Activity: Restate word for word the section of the entries that opens at the line containing "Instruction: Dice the" and closes at the line containing "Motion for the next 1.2", both lines kept, pictures dropped.

Source data:
==============================

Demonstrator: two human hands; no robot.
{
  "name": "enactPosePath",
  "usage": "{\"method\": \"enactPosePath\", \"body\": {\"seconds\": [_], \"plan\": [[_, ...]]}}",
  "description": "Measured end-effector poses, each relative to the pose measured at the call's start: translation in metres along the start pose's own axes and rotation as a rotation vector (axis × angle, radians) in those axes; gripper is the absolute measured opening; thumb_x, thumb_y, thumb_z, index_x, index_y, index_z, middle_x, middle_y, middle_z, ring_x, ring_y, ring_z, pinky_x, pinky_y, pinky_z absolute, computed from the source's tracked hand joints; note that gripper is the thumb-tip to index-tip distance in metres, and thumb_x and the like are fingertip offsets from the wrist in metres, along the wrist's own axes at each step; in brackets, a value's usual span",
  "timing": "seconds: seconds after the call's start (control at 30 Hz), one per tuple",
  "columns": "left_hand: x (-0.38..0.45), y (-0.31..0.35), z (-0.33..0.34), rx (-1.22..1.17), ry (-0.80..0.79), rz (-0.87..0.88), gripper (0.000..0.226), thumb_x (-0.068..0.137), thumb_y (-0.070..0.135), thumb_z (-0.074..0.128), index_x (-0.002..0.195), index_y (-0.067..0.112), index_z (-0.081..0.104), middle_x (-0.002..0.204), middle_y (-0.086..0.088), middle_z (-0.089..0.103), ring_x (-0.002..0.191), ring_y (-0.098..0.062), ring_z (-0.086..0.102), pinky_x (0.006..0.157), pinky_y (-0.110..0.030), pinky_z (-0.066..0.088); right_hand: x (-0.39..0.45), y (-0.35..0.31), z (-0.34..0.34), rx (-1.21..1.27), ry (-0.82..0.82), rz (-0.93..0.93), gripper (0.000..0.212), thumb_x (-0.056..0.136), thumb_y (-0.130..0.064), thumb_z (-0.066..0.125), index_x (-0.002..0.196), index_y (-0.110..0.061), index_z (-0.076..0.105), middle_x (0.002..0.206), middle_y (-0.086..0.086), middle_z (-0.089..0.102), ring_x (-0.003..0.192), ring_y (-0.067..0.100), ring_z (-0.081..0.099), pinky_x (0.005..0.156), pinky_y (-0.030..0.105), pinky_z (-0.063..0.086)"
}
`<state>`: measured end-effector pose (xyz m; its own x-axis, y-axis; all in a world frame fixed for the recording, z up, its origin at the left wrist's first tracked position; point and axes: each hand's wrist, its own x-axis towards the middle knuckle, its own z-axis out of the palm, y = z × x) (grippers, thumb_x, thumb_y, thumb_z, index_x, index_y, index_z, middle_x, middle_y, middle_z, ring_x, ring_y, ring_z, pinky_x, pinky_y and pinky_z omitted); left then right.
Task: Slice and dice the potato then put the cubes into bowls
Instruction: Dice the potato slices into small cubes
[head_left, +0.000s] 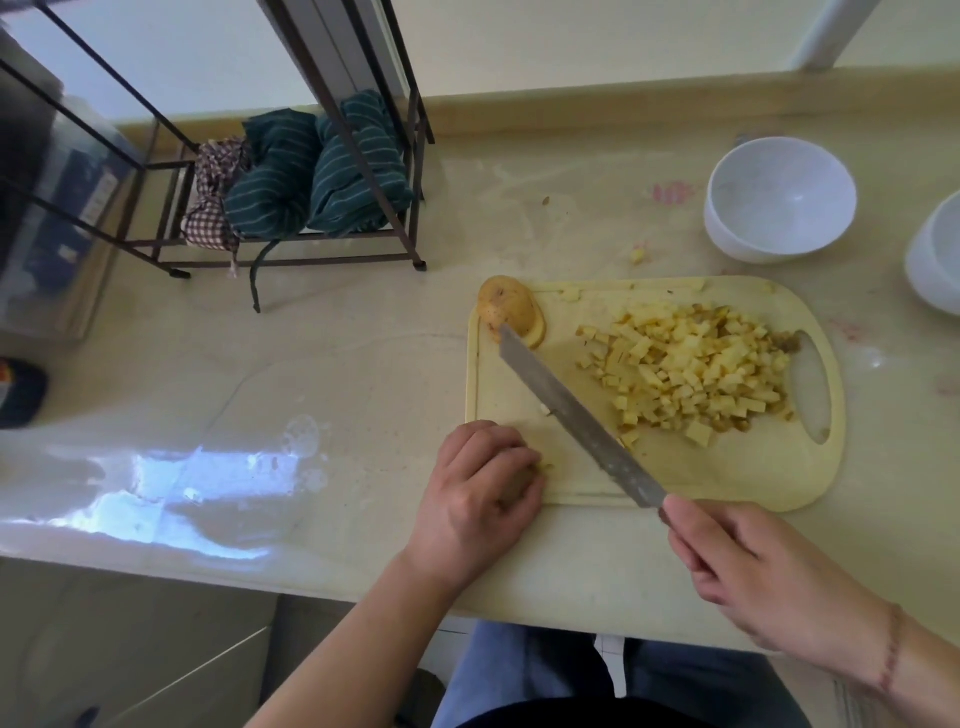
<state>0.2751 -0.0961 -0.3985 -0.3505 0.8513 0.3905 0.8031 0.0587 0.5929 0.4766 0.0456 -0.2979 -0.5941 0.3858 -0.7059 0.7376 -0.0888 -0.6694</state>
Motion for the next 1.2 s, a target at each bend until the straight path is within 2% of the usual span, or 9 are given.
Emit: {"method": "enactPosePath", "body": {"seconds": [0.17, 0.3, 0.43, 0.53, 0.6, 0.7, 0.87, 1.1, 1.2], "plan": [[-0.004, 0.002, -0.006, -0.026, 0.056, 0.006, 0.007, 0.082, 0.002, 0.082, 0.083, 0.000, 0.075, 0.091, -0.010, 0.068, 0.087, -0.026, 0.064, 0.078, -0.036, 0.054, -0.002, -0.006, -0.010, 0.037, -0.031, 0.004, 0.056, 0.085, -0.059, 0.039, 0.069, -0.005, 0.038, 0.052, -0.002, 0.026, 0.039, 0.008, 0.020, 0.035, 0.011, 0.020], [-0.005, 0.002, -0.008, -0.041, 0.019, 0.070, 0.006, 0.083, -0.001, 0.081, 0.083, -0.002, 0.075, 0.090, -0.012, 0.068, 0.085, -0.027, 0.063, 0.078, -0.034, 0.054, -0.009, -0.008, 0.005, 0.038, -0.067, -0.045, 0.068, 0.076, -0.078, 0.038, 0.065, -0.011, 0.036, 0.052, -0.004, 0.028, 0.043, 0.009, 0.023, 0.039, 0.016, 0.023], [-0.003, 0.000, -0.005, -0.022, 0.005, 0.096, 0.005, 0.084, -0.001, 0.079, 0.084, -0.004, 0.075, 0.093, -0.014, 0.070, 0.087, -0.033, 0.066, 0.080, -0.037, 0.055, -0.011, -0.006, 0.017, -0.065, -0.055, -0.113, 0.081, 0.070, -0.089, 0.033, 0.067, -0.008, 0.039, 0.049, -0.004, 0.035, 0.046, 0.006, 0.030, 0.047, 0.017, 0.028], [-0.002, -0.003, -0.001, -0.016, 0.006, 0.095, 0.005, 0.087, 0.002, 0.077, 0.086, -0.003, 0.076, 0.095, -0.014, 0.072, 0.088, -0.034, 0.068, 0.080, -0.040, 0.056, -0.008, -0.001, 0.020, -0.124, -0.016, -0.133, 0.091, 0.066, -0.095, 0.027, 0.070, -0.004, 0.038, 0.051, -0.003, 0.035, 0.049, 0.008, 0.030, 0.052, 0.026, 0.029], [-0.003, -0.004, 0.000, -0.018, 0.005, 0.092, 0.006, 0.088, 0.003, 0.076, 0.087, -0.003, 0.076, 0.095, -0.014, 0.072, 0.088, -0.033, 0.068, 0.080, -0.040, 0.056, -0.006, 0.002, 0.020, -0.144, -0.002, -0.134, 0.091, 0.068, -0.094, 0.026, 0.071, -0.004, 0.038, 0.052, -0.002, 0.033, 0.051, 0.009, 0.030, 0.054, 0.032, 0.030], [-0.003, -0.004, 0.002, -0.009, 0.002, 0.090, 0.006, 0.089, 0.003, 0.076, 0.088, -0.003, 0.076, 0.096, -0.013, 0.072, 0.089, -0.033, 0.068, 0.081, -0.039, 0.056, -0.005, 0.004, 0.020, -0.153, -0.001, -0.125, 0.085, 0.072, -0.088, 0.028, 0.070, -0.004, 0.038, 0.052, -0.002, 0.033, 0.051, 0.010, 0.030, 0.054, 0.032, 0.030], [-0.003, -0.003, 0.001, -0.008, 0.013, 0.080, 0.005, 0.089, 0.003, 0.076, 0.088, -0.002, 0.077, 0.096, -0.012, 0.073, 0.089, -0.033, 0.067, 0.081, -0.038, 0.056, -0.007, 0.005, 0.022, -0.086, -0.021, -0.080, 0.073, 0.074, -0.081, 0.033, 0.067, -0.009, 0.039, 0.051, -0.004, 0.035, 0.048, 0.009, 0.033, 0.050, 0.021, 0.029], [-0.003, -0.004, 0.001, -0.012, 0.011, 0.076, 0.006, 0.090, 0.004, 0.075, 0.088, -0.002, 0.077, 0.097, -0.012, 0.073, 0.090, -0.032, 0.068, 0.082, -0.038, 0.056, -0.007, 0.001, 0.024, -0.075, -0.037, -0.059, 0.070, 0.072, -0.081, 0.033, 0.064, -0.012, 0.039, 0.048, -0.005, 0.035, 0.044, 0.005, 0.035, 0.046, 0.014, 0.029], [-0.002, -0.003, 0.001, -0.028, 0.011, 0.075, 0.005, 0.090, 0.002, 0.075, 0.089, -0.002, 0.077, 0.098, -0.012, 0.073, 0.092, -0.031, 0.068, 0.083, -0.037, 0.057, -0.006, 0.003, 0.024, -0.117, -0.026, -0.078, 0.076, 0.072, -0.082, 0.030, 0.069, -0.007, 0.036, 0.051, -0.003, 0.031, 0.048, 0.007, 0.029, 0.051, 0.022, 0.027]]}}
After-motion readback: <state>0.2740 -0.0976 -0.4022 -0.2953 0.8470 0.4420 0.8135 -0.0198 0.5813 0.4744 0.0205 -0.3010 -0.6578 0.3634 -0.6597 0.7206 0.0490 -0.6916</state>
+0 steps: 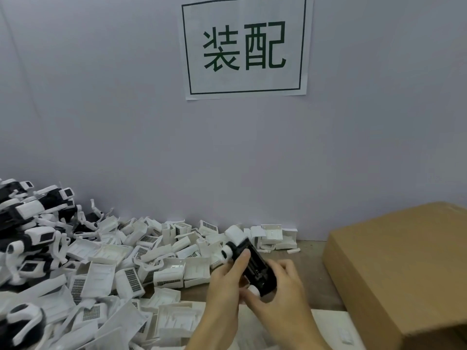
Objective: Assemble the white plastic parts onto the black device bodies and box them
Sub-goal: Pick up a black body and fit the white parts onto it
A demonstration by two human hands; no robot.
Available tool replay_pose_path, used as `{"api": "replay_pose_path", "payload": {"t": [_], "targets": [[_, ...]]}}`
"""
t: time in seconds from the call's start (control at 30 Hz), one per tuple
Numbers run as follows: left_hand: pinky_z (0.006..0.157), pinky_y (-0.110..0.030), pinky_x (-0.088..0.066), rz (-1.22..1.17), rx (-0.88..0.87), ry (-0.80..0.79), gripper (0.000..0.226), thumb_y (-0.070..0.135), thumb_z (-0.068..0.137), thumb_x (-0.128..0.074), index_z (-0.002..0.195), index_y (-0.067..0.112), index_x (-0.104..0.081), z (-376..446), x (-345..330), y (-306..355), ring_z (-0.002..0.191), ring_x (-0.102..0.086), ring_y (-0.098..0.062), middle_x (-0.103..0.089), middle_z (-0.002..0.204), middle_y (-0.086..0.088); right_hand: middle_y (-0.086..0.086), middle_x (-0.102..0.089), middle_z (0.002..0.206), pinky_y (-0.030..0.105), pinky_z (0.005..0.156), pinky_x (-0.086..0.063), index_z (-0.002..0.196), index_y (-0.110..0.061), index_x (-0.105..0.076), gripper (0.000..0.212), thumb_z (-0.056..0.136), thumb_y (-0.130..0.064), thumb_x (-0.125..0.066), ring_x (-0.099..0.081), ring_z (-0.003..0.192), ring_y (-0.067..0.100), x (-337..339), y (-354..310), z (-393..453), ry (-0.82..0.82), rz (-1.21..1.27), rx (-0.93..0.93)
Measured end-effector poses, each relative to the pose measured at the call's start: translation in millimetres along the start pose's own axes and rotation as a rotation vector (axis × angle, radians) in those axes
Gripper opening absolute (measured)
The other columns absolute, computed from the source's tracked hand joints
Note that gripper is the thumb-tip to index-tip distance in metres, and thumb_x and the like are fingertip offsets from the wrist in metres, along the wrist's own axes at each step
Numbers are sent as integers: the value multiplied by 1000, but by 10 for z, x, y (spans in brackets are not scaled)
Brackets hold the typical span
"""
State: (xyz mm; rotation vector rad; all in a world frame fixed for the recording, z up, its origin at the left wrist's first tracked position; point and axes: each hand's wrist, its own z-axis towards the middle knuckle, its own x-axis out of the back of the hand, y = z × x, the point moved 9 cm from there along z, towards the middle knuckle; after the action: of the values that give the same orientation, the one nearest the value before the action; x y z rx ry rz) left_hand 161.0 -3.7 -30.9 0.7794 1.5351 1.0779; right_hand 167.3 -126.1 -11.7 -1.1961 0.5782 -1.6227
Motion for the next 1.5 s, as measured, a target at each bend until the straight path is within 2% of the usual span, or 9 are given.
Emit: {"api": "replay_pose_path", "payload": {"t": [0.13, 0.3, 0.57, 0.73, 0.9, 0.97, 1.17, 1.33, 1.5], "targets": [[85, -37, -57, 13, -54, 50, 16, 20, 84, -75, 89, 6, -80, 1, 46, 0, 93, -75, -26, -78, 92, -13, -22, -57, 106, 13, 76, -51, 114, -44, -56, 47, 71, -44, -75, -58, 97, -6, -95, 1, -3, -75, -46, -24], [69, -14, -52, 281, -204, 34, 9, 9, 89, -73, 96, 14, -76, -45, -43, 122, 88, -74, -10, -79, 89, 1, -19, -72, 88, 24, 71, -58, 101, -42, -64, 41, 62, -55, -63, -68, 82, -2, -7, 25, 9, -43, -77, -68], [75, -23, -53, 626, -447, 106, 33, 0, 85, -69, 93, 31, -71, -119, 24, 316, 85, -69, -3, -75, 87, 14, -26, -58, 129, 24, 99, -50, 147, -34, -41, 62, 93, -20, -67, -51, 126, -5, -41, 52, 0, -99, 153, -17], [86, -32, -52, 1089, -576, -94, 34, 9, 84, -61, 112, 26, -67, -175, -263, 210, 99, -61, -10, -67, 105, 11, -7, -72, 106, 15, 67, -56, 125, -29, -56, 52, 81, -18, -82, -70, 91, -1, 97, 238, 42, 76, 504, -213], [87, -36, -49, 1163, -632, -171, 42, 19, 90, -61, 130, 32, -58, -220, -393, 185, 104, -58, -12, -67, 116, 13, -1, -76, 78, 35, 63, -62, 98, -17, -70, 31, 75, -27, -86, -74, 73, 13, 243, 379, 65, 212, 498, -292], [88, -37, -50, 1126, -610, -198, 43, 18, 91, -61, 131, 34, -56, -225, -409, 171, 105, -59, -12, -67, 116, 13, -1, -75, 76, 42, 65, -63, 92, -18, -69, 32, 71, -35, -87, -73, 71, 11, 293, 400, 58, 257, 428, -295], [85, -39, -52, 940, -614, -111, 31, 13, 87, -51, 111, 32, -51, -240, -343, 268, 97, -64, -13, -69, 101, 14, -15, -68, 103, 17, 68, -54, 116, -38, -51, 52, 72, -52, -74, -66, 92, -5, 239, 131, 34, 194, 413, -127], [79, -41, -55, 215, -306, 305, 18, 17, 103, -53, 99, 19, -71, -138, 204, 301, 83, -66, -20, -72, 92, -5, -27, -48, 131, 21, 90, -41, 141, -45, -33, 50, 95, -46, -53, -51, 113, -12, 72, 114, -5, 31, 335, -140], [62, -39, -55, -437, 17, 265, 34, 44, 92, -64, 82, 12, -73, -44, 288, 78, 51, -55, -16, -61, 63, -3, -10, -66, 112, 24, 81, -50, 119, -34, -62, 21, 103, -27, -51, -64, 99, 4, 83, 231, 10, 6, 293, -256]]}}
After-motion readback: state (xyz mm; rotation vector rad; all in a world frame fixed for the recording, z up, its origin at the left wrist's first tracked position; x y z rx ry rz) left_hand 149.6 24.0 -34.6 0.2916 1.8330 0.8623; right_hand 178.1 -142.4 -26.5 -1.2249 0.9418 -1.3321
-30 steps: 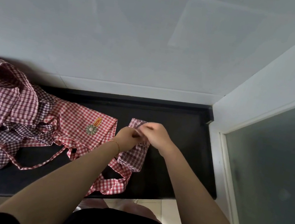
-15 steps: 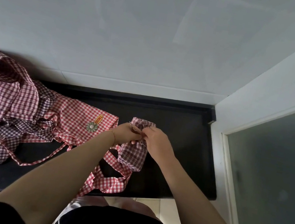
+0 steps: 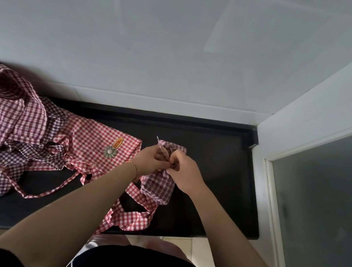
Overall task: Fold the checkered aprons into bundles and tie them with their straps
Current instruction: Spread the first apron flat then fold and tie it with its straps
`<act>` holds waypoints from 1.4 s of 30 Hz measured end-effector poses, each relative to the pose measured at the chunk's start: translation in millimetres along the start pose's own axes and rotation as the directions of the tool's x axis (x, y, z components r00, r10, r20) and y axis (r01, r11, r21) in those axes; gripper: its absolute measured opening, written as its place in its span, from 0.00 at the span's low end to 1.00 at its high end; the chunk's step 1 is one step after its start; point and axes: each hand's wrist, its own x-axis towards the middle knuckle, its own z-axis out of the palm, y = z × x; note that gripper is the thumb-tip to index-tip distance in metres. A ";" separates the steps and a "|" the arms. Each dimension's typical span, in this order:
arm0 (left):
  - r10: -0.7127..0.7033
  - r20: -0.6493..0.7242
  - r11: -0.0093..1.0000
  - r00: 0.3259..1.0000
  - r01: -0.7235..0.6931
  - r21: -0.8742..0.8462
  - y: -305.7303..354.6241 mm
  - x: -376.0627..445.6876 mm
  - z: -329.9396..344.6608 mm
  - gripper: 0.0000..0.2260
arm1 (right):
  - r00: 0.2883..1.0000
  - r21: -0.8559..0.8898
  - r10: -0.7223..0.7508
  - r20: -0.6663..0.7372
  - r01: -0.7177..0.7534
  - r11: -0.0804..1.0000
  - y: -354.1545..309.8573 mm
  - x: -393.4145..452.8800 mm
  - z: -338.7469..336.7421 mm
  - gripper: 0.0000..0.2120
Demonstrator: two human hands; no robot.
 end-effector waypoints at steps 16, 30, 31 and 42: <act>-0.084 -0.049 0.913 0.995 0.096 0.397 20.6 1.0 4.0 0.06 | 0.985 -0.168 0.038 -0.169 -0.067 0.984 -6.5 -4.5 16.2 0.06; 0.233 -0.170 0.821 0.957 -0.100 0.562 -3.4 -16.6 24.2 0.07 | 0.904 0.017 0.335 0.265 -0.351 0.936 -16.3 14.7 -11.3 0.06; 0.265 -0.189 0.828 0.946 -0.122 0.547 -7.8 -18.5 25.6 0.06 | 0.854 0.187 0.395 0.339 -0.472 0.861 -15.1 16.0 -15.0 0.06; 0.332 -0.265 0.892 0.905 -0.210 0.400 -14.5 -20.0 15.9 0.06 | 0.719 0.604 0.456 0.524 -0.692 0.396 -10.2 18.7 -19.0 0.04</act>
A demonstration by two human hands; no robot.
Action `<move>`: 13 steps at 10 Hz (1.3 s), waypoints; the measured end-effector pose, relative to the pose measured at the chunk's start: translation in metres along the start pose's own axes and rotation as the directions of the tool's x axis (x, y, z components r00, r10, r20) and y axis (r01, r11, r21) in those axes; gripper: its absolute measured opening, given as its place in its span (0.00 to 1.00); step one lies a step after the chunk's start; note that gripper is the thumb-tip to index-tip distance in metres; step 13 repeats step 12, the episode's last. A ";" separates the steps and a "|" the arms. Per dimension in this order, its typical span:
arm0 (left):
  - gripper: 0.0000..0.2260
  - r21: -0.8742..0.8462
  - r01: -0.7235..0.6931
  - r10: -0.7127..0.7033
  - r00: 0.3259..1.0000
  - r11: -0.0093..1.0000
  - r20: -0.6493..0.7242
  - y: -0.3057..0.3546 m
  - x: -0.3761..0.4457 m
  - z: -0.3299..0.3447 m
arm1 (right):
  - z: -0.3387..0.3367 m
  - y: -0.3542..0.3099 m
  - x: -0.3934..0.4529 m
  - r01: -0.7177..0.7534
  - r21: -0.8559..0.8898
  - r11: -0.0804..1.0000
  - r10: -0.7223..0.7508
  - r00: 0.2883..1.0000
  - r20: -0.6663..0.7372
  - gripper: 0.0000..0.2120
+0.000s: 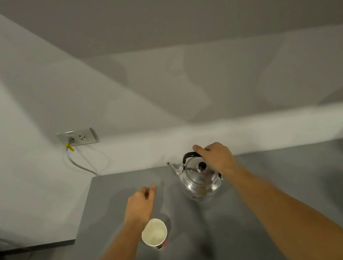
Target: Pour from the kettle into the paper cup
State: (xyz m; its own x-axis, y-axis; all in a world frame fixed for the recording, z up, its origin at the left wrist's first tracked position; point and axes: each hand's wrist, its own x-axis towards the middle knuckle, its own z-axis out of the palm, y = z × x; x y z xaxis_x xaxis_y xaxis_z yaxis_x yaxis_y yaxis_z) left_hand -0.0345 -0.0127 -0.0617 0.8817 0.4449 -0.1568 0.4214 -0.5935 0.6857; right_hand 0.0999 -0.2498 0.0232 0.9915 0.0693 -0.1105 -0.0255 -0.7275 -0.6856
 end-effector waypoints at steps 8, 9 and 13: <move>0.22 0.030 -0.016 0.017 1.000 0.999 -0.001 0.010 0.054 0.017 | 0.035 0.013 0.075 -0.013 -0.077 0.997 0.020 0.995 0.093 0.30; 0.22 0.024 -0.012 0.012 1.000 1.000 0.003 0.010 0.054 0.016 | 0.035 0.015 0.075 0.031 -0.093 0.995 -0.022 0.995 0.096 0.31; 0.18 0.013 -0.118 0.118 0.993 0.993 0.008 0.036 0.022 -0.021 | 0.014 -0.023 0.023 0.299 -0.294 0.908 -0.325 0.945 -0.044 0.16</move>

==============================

Problem solution:
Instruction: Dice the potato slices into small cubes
[head_left, +0.000s] 
<state>0.2751 -0.0961 -0.3985 -0.3505 0.8513 0.3905 0.8031 0.0587 0.5929 0.4766 0.0456 -0.2979 -0.5941 0.3858 -0.7059 0.7376 -0.0888 -0.6694</state>
Motion for the next 1.2 s, a target at each bend until the straight path is within 2% of the usual span, or 9 are given.

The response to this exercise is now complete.